**What needs to be done:** Excluding any images, copy all of the lines below precisely as written.
##### Recorded information #####
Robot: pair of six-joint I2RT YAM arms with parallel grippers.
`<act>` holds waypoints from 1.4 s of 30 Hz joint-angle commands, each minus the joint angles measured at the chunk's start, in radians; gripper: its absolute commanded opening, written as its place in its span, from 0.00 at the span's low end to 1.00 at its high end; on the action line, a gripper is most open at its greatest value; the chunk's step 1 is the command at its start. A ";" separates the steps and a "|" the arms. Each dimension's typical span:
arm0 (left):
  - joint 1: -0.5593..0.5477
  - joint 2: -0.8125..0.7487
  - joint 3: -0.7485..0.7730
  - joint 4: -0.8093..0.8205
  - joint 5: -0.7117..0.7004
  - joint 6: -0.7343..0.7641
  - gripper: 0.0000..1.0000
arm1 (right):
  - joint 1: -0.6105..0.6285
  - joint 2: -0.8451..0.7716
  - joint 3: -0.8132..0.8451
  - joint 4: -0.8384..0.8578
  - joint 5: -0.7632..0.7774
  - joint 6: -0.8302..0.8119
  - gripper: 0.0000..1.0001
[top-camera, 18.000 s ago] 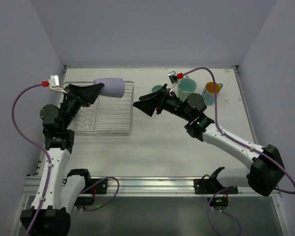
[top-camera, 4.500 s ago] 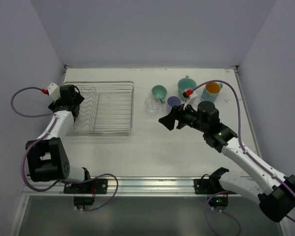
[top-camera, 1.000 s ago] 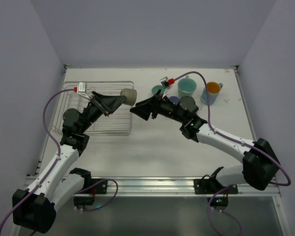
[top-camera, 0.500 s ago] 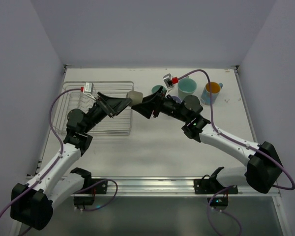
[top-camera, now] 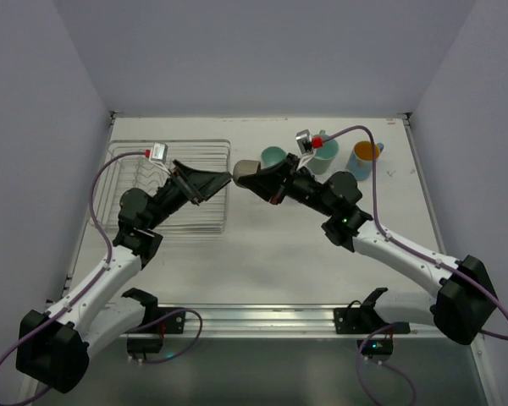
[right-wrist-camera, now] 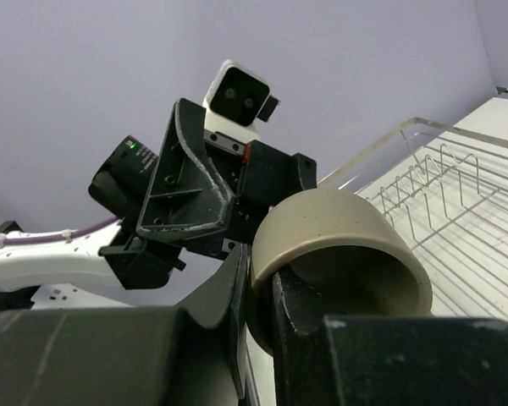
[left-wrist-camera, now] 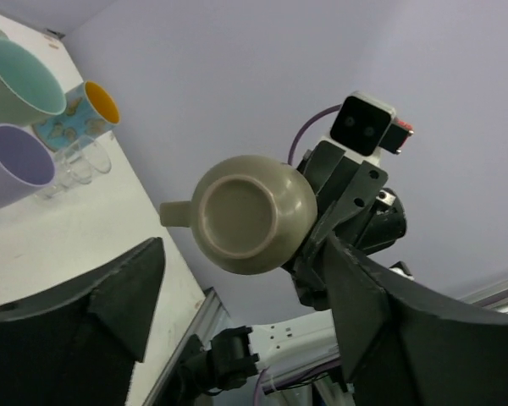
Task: Unload the cups from the dish rack
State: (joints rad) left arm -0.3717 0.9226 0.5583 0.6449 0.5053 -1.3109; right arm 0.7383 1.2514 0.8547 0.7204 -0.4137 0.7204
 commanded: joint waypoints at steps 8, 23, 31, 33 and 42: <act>-0.007 -0.030 0.228 -0.402 0.012 0.437 1.00 | -0.025 -0.259 -0.049 -0.454 0.102 -0.194 0.00; -0.007 -0.243 0.316 -0.984 -0.241 1.062 1.00 | -0.148 -0.216 -0.056 -1.211 0.414 -0.291 0.00; -0.009 -0.340 0.164 -0.929 -0.274 1.093 1.00 | -0.234 0.066 0.079 -1.329 0.594 -0.349 0.00; -0.009 -0.347 0.150 -0.923 -0.257 1.092 1.00 | -0.246 0.117 0.125 -1.339 0.612 -0.355 0.00; -0.009 -0.380 0.137 -0.921 -0.244 1.084 1.00 | -0.275 0.351 0.285 -1.337 0.602 -0.412 0.00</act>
State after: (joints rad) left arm -0.3748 0.5606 0.7017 -0.3042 0.2581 -0.2493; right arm 0.4740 1.5608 1.0729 -0.6147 0.1665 0.3439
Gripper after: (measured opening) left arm 0.997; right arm 0.135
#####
**Exercise answer:**
Robot: pair of six-joint I2RT YAM arms with parallel grippers.
`<act>` holds waypoints from 1.4 s of 30 Hz joint-angle commands, each minus the joint angles measured at the chunk's start, in radians; gripper: its absolute commanded opening, written as its place in its span, from 0.00 at the span's low end to 1.00 at its high end; on the action line, a gripper is most open at its greatest value; the chunk's step 1 is the command at its start. A ";" separates the steps and a "|" the arms. Each dimension's typical span:
arm0 (left):
  - joint 1: -0.5593..0.5477
  - joint 2: -0.8125..0.7487
  - joint 3: -0.7485..0.7730
  - joint 4: -0.8093..0.8205
  - joint 5: -0.7117..0.7004
  - joint 6: -0.7343..0.7641
  - gripper: 0.0000..1.0000
arm1 (right):
  - joint 1: -0.6105..0.6285
  - joint 2: -0.8451..0.7716
  - joint 3: -0.8132..0.8451
  - joint 4: -0.8384..0.8578
  - joint 5: -0.7632..0.7774
  - joint 6: -0.8302..0.8119
  - gripper: 0.0000..1.0001
[top-camera, 18.000 s ago] 
[top-camera, 4.500 s ago] 
[top-camera, 1.000 s ago] 
[top-camera, 0.500 s ago] 
[top-camera, now] 
[right-wrist-camera, now] 
[left-wrist-camera, now] 
Task: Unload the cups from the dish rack
State: (joints rad) left arm -0.3717 0.9226 0.5583 0.6449 0.5053 -1.3109; right arm 0.7383 1.2514 0.8547 0.7204 -0.4137 0.7204
 commanded: joint waypoints at steps 8, 23, 31, 33 and 42: <act>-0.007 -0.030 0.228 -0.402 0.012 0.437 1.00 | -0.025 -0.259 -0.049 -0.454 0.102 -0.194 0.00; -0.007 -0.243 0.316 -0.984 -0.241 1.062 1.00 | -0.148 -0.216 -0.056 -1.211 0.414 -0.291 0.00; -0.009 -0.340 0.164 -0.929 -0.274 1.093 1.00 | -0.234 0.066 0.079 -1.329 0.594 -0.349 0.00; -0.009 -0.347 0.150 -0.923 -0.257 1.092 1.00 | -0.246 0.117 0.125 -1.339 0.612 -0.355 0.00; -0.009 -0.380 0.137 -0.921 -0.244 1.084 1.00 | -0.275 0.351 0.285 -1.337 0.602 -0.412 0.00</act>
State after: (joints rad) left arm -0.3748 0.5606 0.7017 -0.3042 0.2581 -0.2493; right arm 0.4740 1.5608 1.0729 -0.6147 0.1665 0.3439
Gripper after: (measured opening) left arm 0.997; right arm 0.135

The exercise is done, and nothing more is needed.